С усилием открыв глаза, она увидела на потолке переливающуюся люстру с длинными подвесками. Сквозь грань хрусталя вспыхивали красноватые иглы закатных лучей весеннего солнца.
— Тяжелых много, — говорил седой мужчина в белом халате.
Это был польский врач только вчера освобожденного местечка. А этот комфортабельный госпиталь с шелковыми обоями, с хрустальными люстрами когда-то был усадьбой польского пана Вишневского. С приходом немцев пан был убит, усадьбу себе присвоил немец Прейфер, владелец кондитерской фабрики. Но потом спасавшему свою жизнь Прейферу пришлось бросить все богатство.
Русские танки пришли в местечко совсем не с той стороны, откуда их ждали…
Отступая, немцы расстреливали своих рабынь — русских пленниц.
После ухода немцев польские крестьяне перенесли раненых в усадьбу.

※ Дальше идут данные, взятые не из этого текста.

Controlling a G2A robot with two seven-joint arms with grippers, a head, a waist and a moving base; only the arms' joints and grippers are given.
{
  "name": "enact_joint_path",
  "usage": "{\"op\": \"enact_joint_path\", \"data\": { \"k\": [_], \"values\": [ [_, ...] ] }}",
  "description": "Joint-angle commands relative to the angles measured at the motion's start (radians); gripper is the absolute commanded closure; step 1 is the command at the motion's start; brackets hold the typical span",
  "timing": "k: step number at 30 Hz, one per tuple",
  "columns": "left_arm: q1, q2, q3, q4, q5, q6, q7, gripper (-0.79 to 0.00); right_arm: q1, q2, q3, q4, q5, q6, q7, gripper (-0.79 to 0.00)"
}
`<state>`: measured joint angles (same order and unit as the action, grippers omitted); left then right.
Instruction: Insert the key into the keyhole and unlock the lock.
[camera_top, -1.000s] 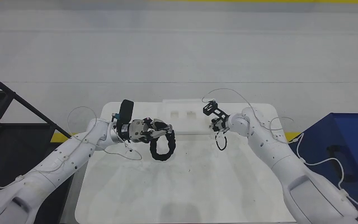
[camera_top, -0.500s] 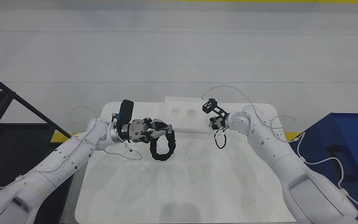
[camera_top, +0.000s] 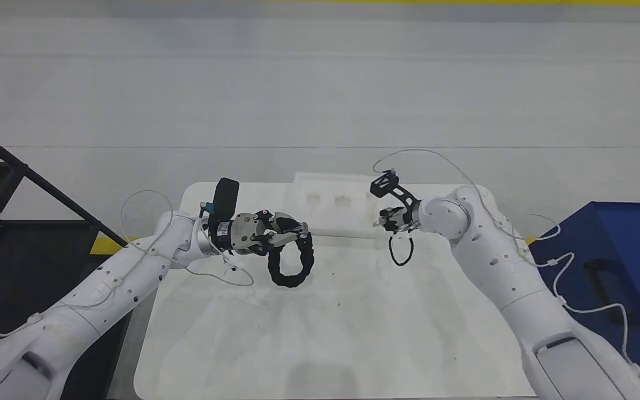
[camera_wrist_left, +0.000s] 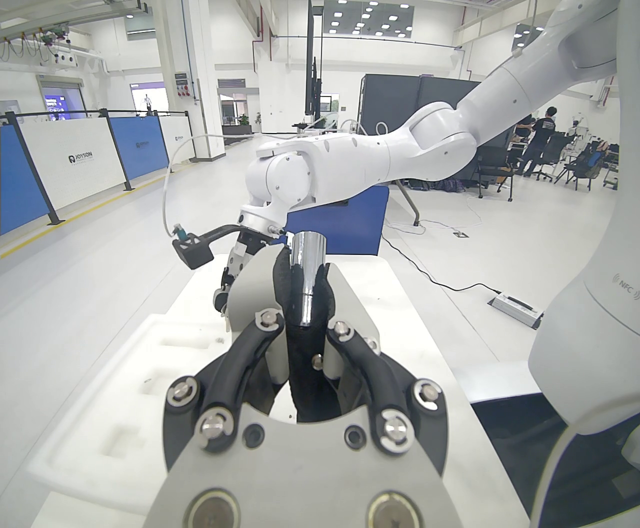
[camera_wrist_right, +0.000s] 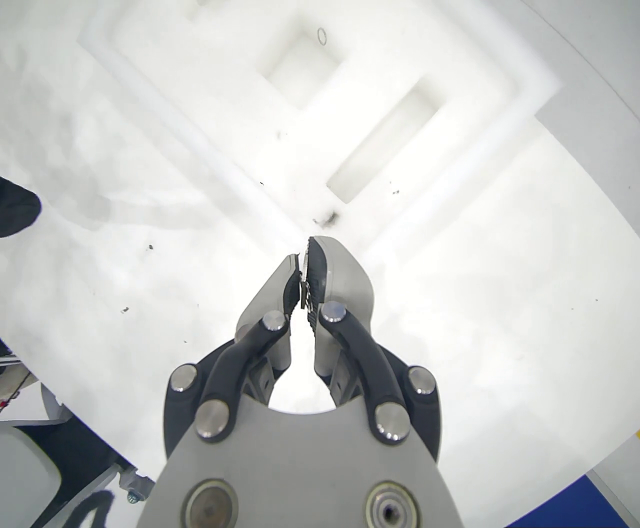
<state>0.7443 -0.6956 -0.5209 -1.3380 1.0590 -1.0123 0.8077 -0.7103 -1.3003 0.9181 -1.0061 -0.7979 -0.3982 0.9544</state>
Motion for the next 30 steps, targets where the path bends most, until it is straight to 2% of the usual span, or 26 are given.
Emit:
{"op": "enact_joint_path", "data": {
  "k": [1,9,14,19,25,30],
  "values": [
    [0.000,0.000,0.000,0.000,0.000,0.000,0.000,0.000,-0.051,0.021,0.054,-0.107,0.017,0.027,0.047,0.000],
    [0.000,0.000,0.000,0.000,0.000,0.000,0.000,0.000,-0.312,0.094,0.295,-0.550,0.187,0.147,0.258,0.000],
    [0.000,0.000,0.000,0.000,0.000,0.000,0.000,0.000,-0.453,0.118,0.403,-0.747,0.315,0.223,0.326,0.000],
    [0.000,0.000,0.000,0.000,0.000,0.000,0.000,0.000,-0.563,0.133,0.502,-0.875,0.428,0.307,0.324,0.000],
    [0.000,0.000,0.000,0.000,0.000,0.000,0.000,0.000,-0.670,0.142,0.624,-0.964,0.612,0.411,0.264,0.000],
    [0.000,0.000,0.000,0.000,0.000,0.000,0.000,0.000,-0.695,0.146,0.659,-0.980,0.648,0.419,0.259,0.000]
  ]
}}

— Тяжелых очень много, — повторил врач, обращаясь к майору Румянцеву, который первым ворвался в местечко, первым увидел трагедию русских невольниц, — на груди убитых и раненных девушек ляписом были выжжены номера.
— Будем лечить, — скупо роняя слова, говорил сухопарый доктор.
Нина равнодушно всматривалась в докторов, в майора, прислушиваясь к их приглушенному говору.
На разрисованном потолке, переливаясь в хрустальных подвесках люстры, догорали последние вспышки вечерней зари.
Все казалось сном. Ей много раз снилось на чужбине и жаркое солнце родины, и закатные лучи на реке…
Она приподнялась на локтях: розоватые сумерки весеннего вечера глядели в окна большого особняка.
Нина увидела на форменной фуражке майора пятиконечную красноармейскую звезду… Улыбнулась, не сводя с майора глаз… Затем осторожно опустилась на подушку, закрыла глаза и вспомнила все…
Из чайника капал кипяток. Горячая капля воды, кругло-прозрачная, цепляясь за кончик горлышка, пугливо дрожа, падала на грязный притоптанный снег.
В посиневшем морозном воздухе висел сухой цокот кованых сапог и лающий окрик немецких часовых. Капли из чайника падали горячей сверлящей иглой, просачиваясь в снег, обнажая под ним черный кружочек земли. Пар застывал на лету. Кутаясь в шерстяные шарфы, в одеяла, в женские платки, немецкие солдаты торопливо бежали к эшелону.
Офицер-гестаповец в черной шинели деловито прошел по перрону, коротким тупым ножом он постукивал в наглухо закрытые товарные вагоны, нумеруя их.